The burqa, per se, is an Afghan tradition allowing a woman only a narrow gauze-covered eye-opening. It is little found in France. The Arab equivalent, the niqab, which has a narrow opening at eye-level, is only slightly more common.

A study by the French internal security services last year suggested that the total number of women wearing both types of full-body veil in France was around 2,000 -- out of a total French population of adult, Muslim women of about 1,500,000.

Two questions immediately come to mind:

1) In the middle of the worst economic crisis in living memory, how can France's ruling conservative party justify focusing its legislative energies on banning an item of clothing worn by 0.1 per cent of the French population of adult Muslim women (or 0.003 per cent of the French population as a whole)?

2) Why did the "French internal security services" commission a study on the burqa/niqab?
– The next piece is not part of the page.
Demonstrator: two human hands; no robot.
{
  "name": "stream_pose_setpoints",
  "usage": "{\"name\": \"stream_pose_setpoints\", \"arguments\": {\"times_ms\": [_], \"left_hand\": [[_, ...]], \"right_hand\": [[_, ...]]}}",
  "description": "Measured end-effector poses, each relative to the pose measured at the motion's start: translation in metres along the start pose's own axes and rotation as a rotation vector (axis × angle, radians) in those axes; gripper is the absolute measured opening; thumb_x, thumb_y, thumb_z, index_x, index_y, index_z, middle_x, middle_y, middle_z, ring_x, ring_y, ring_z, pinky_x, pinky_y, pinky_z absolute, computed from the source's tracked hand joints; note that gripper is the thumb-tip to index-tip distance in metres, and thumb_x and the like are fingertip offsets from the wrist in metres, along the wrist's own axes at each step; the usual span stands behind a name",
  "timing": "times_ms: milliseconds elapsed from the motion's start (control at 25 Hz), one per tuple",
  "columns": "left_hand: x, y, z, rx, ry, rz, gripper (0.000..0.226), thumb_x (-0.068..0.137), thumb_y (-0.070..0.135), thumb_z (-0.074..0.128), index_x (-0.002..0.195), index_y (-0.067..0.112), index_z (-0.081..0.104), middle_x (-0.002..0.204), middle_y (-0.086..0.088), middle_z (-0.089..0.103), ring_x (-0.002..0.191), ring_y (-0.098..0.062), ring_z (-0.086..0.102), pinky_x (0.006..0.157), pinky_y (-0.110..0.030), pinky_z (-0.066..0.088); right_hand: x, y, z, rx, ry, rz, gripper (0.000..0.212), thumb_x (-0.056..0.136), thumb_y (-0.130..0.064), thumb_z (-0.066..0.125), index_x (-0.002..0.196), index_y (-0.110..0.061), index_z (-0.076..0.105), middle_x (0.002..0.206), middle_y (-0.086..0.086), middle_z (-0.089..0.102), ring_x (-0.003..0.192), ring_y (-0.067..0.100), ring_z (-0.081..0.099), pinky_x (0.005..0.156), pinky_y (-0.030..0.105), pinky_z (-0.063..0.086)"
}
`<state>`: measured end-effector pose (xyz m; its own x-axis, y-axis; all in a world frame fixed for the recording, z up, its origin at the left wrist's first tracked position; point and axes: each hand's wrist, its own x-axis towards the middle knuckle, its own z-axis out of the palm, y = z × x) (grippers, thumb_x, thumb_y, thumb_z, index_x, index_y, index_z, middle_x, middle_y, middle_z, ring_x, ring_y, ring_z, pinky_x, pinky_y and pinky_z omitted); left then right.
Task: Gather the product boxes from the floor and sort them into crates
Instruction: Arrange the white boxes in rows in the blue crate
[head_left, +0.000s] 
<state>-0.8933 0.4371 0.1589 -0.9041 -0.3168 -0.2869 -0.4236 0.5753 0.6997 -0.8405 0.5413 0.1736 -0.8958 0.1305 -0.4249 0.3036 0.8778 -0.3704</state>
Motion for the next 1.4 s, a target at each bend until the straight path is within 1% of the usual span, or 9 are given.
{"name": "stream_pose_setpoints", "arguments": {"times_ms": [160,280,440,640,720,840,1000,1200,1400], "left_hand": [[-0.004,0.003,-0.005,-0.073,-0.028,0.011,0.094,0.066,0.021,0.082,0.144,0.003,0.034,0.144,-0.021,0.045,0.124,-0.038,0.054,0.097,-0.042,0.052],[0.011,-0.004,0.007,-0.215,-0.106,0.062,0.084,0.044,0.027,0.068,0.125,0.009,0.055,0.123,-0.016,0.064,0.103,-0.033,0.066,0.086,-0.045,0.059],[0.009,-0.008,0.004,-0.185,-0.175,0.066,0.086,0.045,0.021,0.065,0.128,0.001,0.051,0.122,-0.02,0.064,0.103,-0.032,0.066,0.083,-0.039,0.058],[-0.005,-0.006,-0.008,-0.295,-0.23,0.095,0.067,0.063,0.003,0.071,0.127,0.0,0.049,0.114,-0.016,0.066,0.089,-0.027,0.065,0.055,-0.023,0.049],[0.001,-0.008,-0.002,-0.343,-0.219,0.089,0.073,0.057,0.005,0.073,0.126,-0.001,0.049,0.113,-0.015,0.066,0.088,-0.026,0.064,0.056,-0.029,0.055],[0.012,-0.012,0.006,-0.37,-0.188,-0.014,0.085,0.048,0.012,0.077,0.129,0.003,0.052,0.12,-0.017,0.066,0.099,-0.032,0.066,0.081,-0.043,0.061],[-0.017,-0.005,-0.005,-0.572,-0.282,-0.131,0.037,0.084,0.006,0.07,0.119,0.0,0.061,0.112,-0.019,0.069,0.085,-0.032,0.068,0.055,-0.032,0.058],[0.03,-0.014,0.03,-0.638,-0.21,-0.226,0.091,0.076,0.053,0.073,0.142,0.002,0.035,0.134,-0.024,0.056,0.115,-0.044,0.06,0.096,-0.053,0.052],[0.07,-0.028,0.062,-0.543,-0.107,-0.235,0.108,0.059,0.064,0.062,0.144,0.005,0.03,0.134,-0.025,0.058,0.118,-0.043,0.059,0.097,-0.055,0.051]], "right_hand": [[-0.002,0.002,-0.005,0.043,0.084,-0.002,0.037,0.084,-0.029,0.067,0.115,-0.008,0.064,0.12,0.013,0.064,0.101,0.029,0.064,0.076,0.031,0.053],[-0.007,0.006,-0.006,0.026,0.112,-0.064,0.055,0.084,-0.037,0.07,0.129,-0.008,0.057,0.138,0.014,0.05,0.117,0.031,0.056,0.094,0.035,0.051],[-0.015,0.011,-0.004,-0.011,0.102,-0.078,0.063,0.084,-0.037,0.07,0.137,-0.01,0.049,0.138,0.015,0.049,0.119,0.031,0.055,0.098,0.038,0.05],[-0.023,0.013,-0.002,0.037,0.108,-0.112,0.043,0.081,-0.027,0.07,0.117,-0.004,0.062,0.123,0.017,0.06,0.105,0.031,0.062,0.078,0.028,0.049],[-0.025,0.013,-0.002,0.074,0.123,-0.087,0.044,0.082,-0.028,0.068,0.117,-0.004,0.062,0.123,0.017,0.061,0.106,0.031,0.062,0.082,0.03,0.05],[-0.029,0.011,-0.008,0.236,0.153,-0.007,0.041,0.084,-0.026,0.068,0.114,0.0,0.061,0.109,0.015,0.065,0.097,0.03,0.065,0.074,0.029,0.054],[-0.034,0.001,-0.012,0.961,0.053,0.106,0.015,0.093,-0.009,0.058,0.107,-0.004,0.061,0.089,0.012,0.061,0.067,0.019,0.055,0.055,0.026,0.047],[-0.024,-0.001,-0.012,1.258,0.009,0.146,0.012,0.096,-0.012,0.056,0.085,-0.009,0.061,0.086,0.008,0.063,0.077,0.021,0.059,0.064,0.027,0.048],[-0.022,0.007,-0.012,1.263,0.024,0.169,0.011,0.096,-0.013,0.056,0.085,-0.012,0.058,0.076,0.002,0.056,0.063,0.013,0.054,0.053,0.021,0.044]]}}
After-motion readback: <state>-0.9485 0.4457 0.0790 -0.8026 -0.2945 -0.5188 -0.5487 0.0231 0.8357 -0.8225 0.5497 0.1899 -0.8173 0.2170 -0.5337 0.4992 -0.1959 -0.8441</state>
Is it now deemed to be a national security risk? Do French intelligence agencies have nothing better to do with their time? No other threats to deal with, apart from 2,000 Muslim women with covered faces?

Then there is the matter of the clothing itself and distinguishing between the various types. I'm no fan of the burqa or the niqab myself, and have yet to be convinced of the Islamic legal reasoning behind either garment, but I do recognise the difference between the burqa and the niqab, on the one hand, and the hijab on the other.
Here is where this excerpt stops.